The 1920 Akron Pros season was the franchise's inaugural season with the American Professional Football Association (APFA) and twelfth total season as a team. The Pros entered the season coming off a 5–5 record in 1919 as the Akron Indians in the Ohio League. The Indians were sold to Art Ranney and Frank Nied, two businessmen, to help achieve a better record and crowd. Several representatives from the Ohio League wanted to form a new professional league; thus, the APFA was created.

Returning to the team for the 1920 season would be most of last year's team, including quarterback Fritz Pollard. The Pros also added end Bob Nash, who previously played for the Tigers, Al Garrett, and end Al Nesser of the famous Nesser brothers. They opened their regular season with a win over the Wheeling Stogies, en route to an 8–0–3 record. In week 11, the Pros traded Bob Nash, in the first trade in APFA history. A meeting was held by the APFA to determine a winner, and the Pros' season concluded with the team winning the Brunswick-Balke Collender Cup for finishing first place in the APFA. The Decatur Staleys and the Buffalo All-Americans laid claim to the title because of the number of wins each team had.
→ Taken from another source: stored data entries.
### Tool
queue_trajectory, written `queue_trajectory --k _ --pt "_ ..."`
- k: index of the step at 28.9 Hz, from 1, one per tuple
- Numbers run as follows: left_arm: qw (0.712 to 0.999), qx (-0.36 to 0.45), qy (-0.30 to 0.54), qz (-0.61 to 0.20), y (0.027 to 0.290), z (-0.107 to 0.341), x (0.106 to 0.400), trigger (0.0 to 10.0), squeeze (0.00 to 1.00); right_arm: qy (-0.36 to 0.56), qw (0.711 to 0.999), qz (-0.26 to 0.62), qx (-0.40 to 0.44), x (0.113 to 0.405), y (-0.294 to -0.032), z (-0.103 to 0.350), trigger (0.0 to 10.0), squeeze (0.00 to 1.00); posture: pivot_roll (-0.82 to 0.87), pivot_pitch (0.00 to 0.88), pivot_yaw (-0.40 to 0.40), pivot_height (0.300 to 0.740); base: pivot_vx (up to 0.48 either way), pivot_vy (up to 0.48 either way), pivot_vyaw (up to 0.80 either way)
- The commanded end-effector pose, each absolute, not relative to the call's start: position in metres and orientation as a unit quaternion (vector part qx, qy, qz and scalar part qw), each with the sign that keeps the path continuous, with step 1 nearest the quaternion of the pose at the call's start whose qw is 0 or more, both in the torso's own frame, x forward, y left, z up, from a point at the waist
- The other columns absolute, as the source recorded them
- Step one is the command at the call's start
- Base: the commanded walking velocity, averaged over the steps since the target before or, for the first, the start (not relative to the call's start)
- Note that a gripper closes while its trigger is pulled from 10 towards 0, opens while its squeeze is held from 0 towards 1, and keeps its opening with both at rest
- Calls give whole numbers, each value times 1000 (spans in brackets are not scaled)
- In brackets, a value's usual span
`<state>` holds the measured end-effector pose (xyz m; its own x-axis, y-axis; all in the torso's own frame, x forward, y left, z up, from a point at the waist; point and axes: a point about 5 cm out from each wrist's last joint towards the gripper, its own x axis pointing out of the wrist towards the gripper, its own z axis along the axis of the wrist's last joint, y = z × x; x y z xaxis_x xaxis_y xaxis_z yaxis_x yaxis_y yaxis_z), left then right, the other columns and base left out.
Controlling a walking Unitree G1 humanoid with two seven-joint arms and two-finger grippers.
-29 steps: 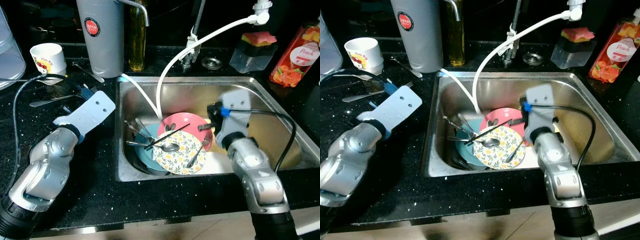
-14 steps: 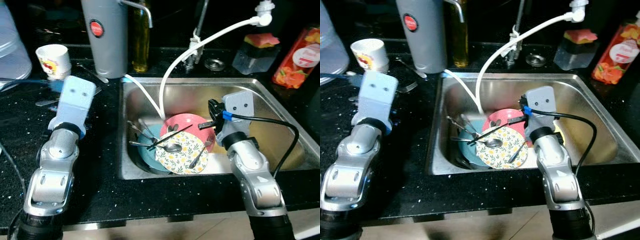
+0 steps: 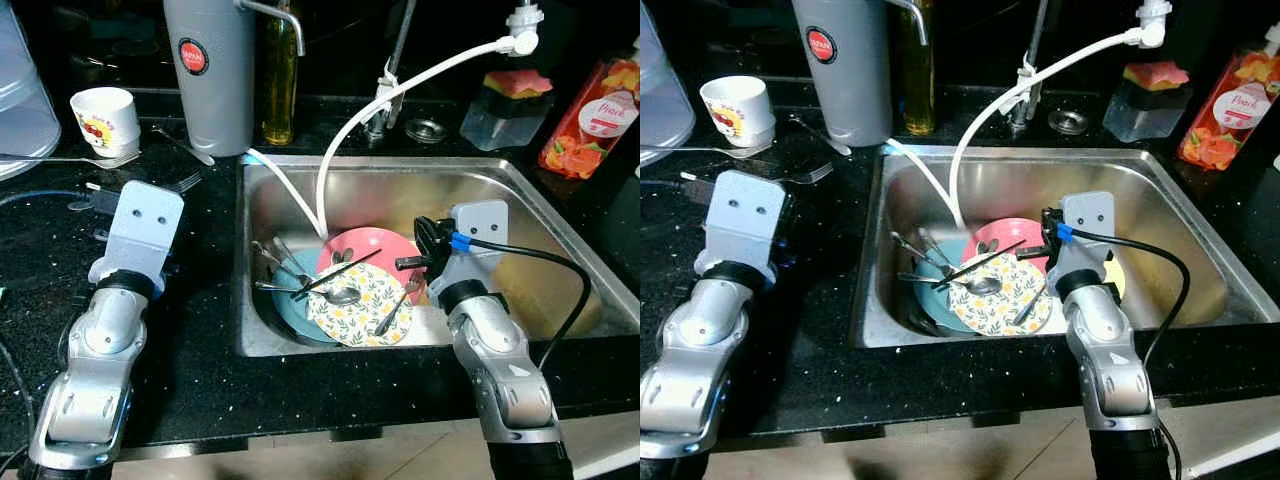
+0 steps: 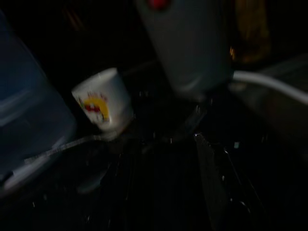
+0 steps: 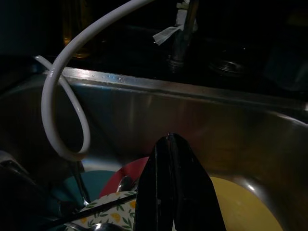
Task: Kitchen organization
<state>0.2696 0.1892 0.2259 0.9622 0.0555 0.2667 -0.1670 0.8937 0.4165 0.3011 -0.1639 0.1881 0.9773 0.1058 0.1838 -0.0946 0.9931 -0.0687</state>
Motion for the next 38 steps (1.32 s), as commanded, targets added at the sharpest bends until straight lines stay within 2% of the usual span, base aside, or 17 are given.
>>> queue_trajectory --k 1,4,8,14,17,20,25,30,38 --pt "959 234 -153 45 182 231 268 10000 0 -92 994 45 -25 300 -167 185 10000 0 198 58 -74 740 0 0 0" --pt "959 221 -170 56 182 230 263 10000 0 -92 994 45 -25 300 -167 186 10000 0 195 60 -73 740 0 0 0" --pt "979 145 -131 50 182 220 255 10000 0 -90 995 45 -26 299 -169 185 10000 0 191 63 -73 740 0 0 0" --pt "989 95 -103 42 177 224 248 10000 0 -84 995 46 -28 298 -170 183 10000 0 190 67 -68 740 0 0 0" --pt "992 90 -86 32 176 225 247 10000 0 -83 995 47 -28 298 -170 182 10000 0 191 66 -68 740 0 0 0" --pt "996 92 0 19 182 213 247 10000 0 -79 995 48 -30 299 -168 181 10000 0 187 68 -65 740 0 0 0" --pt "993 105 49 19 193 200 241 10000 0 -66 996 53 -32 298 -166 177 10000 0 187 69 -64 740 0 0 0" --pt "992 125 -19 -10 189 203 227 10000 0 -45 996 70 -11 288 -155 169 10000 0 187 72 -68 740 0 0 0" --pt "987 154 -46 -21 185 203 222 10000 0 -36 995 90 15 271 -143 169 10000 0 184 70 -85 740 0 0 0"
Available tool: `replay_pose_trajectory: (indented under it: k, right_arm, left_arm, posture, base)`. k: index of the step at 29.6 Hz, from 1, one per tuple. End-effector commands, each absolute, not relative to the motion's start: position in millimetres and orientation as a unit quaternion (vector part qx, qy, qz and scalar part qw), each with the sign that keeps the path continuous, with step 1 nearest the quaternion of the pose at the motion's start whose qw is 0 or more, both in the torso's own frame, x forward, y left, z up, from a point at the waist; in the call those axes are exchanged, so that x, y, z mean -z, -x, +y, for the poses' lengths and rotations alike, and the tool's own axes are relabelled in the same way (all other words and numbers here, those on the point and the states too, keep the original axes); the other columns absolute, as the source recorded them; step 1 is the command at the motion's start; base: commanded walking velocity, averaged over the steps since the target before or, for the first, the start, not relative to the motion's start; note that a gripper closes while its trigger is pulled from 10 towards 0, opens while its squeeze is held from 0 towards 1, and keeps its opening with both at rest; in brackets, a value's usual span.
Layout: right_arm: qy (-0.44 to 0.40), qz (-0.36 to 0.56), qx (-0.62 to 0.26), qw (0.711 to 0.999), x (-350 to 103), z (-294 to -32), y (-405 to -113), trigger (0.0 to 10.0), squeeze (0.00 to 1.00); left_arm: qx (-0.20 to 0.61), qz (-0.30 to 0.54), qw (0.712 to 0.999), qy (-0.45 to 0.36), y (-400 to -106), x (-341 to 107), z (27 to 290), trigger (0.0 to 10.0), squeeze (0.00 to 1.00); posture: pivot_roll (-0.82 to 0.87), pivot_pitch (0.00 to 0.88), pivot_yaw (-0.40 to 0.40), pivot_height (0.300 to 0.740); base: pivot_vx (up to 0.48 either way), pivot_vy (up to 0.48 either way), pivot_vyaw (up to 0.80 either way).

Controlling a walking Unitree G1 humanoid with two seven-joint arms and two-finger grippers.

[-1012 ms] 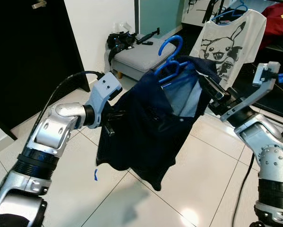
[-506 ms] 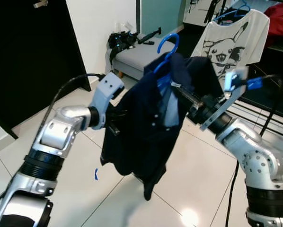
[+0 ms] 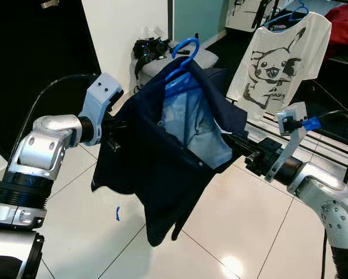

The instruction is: Hang hanger

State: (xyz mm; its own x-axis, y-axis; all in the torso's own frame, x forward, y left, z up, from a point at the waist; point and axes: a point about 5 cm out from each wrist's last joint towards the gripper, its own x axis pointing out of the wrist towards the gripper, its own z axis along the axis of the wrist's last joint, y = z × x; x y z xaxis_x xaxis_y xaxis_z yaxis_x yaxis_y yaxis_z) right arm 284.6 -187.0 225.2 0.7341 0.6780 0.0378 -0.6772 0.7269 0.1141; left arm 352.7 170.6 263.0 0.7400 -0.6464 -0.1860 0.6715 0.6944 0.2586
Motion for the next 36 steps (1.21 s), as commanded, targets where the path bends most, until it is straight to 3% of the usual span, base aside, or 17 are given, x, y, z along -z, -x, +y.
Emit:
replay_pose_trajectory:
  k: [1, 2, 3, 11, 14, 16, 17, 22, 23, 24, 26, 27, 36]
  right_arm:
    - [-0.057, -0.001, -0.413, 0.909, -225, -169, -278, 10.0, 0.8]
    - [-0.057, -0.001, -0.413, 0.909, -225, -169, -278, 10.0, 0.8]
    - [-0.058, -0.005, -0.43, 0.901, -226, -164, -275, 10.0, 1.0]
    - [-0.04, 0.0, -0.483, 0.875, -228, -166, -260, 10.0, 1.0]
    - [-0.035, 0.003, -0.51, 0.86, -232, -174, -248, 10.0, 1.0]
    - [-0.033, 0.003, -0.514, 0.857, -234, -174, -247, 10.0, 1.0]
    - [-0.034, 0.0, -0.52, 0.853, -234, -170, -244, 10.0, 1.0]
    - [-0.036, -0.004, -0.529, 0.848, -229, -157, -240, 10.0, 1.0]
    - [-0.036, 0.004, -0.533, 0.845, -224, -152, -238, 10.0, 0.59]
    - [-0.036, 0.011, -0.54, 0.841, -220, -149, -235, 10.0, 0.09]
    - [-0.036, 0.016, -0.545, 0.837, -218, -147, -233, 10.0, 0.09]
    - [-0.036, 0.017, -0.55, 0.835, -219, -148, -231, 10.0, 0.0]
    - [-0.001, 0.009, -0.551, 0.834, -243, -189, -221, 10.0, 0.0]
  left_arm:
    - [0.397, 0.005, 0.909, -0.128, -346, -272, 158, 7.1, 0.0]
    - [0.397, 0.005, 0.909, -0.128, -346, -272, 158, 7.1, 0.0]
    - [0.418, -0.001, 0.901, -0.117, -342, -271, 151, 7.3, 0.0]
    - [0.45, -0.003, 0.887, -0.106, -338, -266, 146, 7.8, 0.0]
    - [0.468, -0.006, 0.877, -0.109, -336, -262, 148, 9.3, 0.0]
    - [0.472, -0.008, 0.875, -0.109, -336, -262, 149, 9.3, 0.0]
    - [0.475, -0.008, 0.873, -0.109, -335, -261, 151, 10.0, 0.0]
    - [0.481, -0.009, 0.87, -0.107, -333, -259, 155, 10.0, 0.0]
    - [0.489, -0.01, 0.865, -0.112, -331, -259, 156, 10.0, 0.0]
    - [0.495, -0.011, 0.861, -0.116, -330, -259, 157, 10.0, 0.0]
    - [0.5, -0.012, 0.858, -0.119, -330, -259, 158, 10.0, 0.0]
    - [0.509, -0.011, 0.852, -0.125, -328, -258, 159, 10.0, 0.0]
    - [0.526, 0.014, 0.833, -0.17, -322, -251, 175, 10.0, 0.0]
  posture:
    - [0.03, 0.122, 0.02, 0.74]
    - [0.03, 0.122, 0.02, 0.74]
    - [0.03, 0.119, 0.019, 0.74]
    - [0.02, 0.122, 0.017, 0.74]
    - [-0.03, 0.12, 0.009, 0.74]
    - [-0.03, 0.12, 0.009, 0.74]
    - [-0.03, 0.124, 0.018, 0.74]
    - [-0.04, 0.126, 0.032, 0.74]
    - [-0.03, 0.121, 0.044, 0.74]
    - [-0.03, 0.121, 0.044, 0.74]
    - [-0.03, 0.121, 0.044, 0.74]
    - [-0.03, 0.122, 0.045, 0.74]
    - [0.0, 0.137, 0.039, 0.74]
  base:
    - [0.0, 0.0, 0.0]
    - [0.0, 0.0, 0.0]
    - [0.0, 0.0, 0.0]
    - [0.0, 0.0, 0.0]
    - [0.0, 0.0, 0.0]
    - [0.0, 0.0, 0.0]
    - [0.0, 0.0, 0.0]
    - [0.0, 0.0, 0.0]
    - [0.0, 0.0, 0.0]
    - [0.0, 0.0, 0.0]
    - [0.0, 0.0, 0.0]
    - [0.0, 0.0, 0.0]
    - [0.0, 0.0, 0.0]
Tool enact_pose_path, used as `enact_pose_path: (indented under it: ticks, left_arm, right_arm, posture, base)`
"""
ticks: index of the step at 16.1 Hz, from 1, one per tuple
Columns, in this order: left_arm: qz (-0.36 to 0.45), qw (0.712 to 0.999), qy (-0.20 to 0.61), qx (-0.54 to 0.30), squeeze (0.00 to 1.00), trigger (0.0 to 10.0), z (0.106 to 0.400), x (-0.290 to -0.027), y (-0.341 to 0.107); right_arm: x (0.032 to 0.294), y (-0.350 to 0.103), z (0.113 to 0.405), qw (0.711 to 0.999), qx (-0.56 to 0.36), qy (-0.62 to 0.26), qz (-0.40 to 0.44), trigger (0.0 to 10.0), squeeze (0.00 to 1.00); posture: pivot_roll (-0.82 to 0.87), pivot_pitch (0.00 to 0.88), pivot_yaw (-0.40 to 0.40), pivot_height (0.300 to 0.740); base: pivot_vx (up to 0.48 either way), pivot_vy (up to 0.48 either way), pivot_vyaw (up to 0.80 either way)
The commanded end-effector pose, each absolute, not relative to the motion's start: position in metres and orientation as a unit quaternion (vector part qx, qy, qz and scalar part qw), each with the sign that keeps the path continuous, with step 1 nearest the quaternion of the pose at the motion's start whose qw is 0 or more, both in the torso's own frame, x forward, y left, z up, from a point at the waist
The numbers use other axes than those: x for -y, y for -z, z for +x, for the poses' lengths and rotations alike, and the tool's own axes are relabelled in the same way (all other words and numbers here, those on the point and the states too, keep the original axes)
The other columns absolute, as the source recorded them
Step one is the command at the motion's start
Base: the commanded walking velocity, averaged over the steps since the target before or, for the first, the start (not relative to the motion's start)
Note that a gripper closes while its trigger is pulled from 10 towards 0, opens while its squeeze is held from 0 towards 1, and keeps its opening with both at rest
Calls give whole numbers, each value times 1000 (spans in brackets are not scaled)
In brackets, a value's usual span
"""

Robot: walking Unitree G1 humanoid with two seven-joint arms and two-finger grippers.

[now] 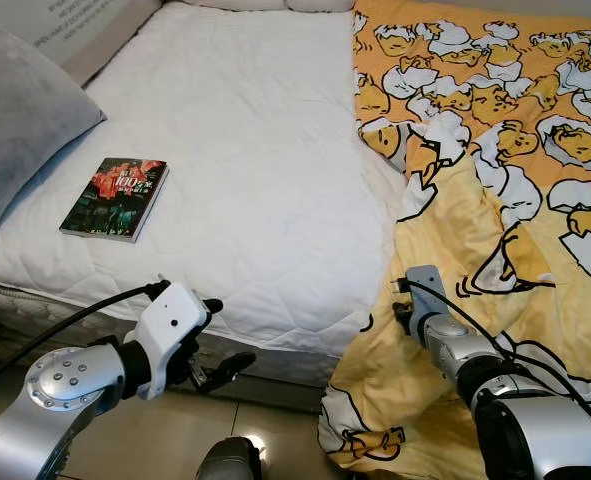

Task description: Clean up the room

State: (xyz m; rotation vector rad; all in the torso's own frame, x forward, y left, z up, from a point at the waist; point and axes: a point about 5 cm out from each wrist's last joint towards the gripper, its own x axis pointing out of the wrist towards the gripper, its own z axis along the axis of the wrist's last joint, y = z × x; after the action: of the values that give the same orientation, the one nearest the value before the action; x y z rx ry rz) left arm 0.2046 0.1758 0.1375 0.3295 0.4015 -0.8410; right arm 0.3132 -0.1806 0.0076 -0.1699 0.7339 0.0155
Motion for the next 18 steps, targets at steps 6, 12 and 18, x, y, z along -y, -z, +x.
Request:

Rip King and Fritz Pollard were named first-team all APFA and Alf Cobb was named second-team all APFA by the Rock Island Argus. The Pros only allowed seven points all season, which was the lowest among all APFA teams. The 1920 Akron Pros were the first team in the history of the APFA to have an undefeated record, in that they were never defeated in a game.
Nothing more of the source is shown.